Photographiez avant de sécher, notez l’heure, conservez les pièces déposées par l’artisan. Ces éléments valent bien plus qu’un échange verbal quand deux compagnies commencent à se renvoyer le dossier.
Qui règle la recherche de fuite
Localiser une fuite invisible coûte souvent davantage que la réparer. Caméra thermique, gaz traceur, corrélation acoustique : ces méthodes évitent de casser au hasard, mais elles se facturent. Depuis juin 2018, la convention IRSI organise entre assureurs le traitement des dégâts des eaux jusqu’à 5 000 euros hors taxes de dommages par local sinistré, et confie la gestion du dossier, recherche de fuite comprise, à l’assureur du logement touché.
Cette convention lie les compagnies entre elles, pas vous. Avant d’engager l’intervention, vérifiez la présence de la garantie recherche de fuite dans votre contrat et son plafond : certaines formules d’entrée de gamme la limitent sévèrement. Un accord écrit de l’assureur avant les travaux évite de découvrir un reste à charge une fois le mur ouvert.
Surconsommation d’eau : la facture plafonnée
Une fuite discrète sur une conduite après compteur peut tripler une facture d’eau avant même d’être repérée. La loi Warsmann du 17 mai 2011 encadre ce cas précis pour les locaux d’habitation. Le service d’eau doit alerter l’abonné dès que sa consommation dépasse le double de la moyenne des trois dernières années. L’abonné dispose alors d’un mois pour transmettre une attestation d’une entreprise de plomberie certifiant la réparation, et sa facture plafonnée revient au double de sa consommation habituelle.

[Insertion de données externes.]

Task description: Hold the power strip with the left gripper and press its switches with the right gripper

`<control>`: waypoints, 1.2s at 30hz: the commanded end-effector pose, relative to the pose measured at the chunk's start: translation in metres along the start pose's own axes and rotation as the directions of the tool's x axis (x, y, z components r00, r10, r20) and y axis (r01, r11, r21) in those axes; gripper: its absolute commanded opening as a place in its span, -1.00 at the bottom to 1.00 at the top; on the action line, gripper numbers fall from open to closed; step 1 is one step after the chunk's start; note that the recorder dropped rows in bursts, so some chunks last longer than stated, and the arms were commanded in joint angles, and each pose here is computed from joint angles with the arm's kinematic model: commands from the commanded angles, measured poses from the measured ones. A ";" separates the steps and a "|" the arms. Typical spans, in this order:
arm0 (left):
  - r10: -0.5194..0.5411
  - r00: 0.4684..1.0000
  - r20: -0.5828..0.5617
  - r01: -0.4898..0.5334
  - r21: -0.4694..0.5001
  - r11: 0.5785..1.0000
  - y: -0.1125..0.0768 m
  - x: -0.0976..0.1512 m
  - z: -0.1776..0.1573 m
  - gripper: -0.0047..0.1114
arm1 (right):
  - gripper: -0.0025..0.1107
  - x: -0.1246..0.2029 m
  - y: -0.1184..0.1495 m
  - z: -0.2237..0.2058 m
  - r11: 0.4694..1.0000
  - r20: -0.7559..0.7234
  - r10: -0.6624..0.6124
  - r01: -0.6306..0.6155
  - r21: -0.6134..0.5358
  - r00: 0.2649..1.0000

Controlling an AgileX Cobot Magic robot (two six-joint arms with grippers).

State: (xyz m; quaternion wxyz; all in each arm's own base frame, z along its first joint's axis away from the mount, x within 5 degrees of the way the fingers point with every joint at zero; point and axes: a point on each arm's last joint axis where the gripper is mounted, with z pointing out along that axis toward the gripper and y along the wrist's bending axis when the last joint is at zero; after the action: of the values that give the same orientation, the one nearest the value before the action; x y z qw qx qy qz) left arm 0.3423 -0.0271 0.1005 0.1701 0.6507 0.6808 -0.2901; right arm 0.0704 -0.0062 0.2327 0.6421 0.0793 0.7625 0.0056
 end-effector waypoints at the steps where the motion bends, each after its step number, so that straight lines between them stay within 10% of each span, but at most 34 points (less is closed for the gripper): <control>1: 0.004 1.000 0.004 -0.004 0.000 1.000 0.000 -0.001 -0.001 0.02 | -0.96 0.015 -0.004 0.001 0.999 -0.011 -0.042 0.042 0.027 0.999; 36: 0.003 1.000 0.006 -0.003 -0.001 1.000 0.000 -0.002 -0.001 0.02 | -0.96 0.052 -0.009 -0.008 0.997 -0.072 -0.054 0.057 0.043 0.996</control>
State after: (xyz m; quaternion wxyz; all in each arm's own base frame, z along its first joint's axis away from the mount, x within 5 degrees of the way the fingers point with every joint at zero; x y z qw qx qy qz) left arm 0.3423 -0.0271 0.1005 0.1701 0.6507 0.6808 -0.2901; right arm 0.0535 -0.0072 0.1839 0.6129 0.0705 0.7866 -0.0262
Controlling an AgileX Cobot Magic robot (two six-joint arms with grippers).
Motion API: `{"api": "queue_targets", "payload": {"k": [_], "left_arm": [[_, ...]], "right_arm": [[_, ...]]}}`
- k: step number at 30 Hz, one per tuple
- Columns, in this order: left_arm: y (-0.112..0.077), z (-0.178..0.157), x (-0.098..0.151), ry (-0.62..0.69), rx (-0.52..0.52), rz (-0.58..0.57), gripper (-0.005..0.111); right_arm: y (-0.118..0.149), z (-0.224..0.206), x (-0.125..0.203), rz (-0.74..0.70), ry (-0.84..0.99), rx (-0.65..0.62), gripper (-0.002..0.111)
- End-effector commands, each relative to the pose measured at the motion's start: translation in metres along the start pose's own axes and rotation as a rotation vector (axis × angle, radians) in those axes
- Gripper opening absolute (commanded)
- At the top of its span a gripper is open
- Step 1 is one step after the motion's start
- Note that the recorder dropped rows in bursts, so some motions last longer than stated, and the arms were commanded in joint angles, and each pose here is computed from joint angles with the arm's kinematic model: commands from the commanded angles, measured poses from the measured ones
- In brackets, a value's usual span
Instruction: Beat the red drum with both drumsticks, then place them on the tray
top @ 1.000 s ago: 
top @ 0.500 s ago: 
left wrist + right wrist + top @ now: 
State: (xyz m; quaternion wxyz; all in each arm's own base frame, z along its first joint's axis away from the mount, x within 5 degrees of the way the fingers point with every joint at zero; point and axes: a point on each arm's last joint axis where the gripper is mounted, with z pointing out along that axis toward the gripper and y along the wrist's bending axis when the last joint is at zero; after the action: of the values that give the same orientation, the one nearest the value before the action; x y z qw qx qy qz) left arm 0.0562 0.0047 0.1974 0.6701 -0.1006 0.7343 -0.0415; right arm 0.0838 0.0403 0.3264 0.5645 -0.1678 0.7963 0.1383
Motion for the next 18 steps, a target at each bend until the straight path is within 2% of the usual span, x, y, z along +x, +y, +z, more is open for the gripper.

Deux limites méritent d’être connues. Le dispositif ne couvre que les canalisations d’eau potable après compteur : une fuite de lave-linge, de chauffe-eau ou d’installation de chauffage en sort. En habitat collectif équipé d’un compteur général, la démarche passe par le syndic, pas par l’occupant.
La marche à suivre dès les premières gouttes
Six réflexes suffisent à protéger vos droits, quel que soit le camp dans lequel tombera la facture :
- couper l’arrivée d’eau à la vanne d’arrêt général puis, si l’eau approche une prise, l’électricité de la zone ;
- photographier les dégâts avant tout épongeage, en datant les clichés ;
- prévenir par écrit le propriétaire, le syndic et le voisin concerné ;
- faire intervenir un plombier sur devis écrit, jamais sur un montant annoncé de vive voix ;
- réclamer un rapport nommant l’origine exacte de la fuite ;
- déclarer le sinistre à l’assureur dans le délai de cinq jours ouvrés.
Les erreurs qui coûtent le plus cher
Payer comptant un dépannage nocturne sans document reste la faute la plus fréquente : sans facture détaillée ni cause identifiée, aucun remboursement n’est possible, ni par le bailleur ni par l’assurance. Laisser traîner une trace d’humidité pendant des mois en est une autre, car l’assureur invoque alors le défaut d’entretien. Accepter un diagnostic alarmiste au téléphone, enfin, ouvre la porte aux devis gonflés que le dépannage d’urgence sait produire.
Prochaine étape : relisez les clauses de votre bail sur les réparations locatives et la vétusté, puis gardez le contact d’un artisan vérifié à portée de main, près de la vanne d’arrêt. Une fuite se négocie toujours mieux à froid qu’à minuit.